Sql-server – Join query using OR on two different columns

sql serversql server 2014

Is there a more efficient way (performance wise) to write this?

select * 
from stat.UniqueTeams uTeam
Left Join stat.Matches match on match.AwayTeam = uTeam.Id 
                             or match.HomeTeam = uTeam.id

Best Answer

Putting certain types of OR logic in a join clause will prohibit SQL Server from implementing the join as a merge join or hash join. The query that you provided appears to be such a query.

CREATE TABLE X_UniqueTeams (ID INT);
CREATE TABLE X_Matches (AWAYTEAM INT, HOMETEAM INT);

select * 
from X_UniqueTeams uTeam
Left HASH Join X_Matches match 
on match.AwayTeam = uTeam.Id or match.HomeTeam = uTeam.id;

select * 
from X_UniqueTeams uTeam
Left MERGE Join X_Matches match 
on match.AwayTeam = uTeam.Id or match.HomeTeam = uTeam.id;

Both of those queries error out with the following:

Msg 8622, Level 16, State 1, Line 37
Query processor could not produce a query plan because of the hints defined in this query.
Resubmit the query without specifying any hints and without using SET FORCEPLAN.

Only a nested loop join is available to the query optimizer for your query. For some table structures and data structures a nested loop join can be very inefficient. In general, restricting the physical join operators available to the query optimizer is not a good idea. You want other physical join operators to be available so the query optimizer can find a plan with the lowest estimated cost.
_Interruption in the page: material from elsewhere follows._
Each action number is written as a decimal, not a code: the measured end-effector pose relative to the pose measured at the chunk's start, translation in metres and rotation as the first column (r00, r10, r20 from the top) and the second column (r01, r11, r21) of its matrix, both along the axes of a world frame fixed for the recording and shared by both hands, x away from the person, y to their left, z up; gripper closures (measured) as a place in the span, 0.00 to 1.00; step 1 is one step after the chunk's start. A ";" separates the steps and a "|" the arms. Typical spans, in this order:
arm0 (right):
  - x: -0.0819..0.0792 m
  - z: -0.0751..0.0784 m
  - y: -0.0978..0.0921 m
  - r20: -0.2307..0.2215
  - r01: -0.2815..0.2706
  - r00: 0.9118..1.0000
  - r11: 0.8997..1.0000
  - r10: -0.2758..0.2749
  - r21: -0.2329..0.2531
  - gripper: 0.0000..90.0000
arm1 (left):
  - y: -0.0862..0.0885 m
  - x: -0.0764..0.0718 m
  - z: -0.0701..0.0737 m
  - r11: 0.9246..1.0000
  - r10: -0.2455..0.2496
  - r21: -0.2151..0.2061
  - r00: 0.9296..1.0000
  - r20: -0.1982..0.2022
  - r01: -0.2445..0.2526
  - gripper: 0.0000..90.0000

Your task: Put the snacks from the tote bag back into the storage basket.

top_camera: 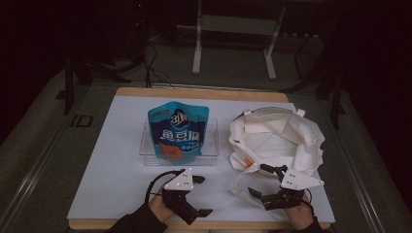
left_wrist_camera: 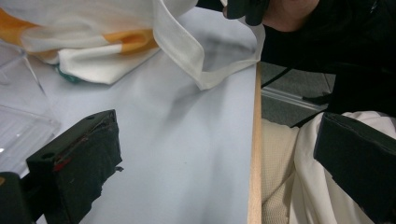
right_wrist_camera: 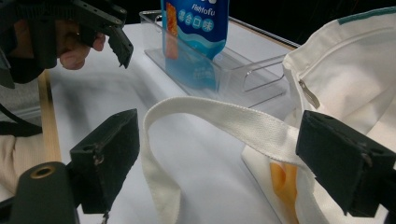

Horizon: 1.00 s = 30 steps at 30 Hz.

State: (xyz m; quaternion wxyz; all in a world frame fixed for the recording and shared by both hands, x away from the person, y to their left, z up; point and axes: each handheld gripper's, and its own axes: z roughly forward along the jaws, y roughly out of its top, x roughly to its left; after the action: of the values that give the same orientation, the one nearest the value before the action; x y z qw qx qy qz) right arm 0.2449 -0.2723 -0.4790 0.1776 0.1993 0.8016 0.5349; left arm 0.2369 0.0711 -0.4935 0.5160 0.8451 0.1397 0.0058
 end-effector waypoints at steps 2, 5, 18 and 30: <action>0.000 -0.001 0.001 -0.001 -0.001 1.000 1.000 0.001 -0.008 0.15 | -0.001 0.000 -0.003 1.000 -0.002 0.008 1.000 -0.007 0.002 0.01; 0.000 -0.002 0.001 -0.003 -0.007 1.000 1.000 0.007 -0.007 0.15 | -0.002 -0.001 -0.005 1.000 -0.006 0.011 1.000 -0.008 0.006 0.01; 0.000 -0.006 0.005 -0.006 -0.028 1.000 0.999 0.028 -0.017 0.15 | -0.001 -0.005 -0.005 1.000 -0.006 0.014 1.000 0.006 0.006 0.01; 0.002 -0.009 0.003 -0.017 -0.030 0.999 1.000 0.029 -0.008 0.15 | 0.001 -0.004 -0.006 1.000 0.001 0.013 1.000 0.007 -0.001 0.01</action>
State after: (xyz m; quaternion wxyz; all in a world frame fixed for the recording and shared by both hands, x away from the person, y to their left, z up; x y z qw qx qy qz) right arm 0.2473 -0.2689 -0.4884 0.1637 0.1912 0.8081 0.5326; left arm 0.2325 0.0722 -0.4996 0.5111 0.8483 0.1383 0.0099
There are two common rewrites that I know of to avoid OR logic in a join clause. The first is that sometimes you can just split the LEFT OUTER JOIN into two joins if the cardinality between the tables is 1:1. That doesn't appear to be the case here so that option isn't available to you.

The second option is to use UNION or UNION ALL. You should prefer UNION ALL whenever possible because it avoids a sorting or hashing step.

select * 
from stat.UniqueTeams uTeam
Left Join stat.Matches match 
on match.AwayTeam = uTeam.Id 
UNION --ALL
select * 
from stat.UniqueTeams uTeam
Left Join stat.Matches match 
on match.HomeTeam = uTeam.id

For this query in particular, first verify that it does what you need it to. Do you truly need to return all columns with SELECT *? Do you want to return teams that haven't played any games? Once your query syntax is correct consider your response time requirements. How fast does your query need to be? Once you know that try testing out the different rewrites available to you. If none of them are fast enough consider adding indexes on the tables.

If you need further help than this you will need to provide the information that the commentators asked for. Even if this answer is sufficient to answer your question, it's good practice to provide that information upfront in future questions.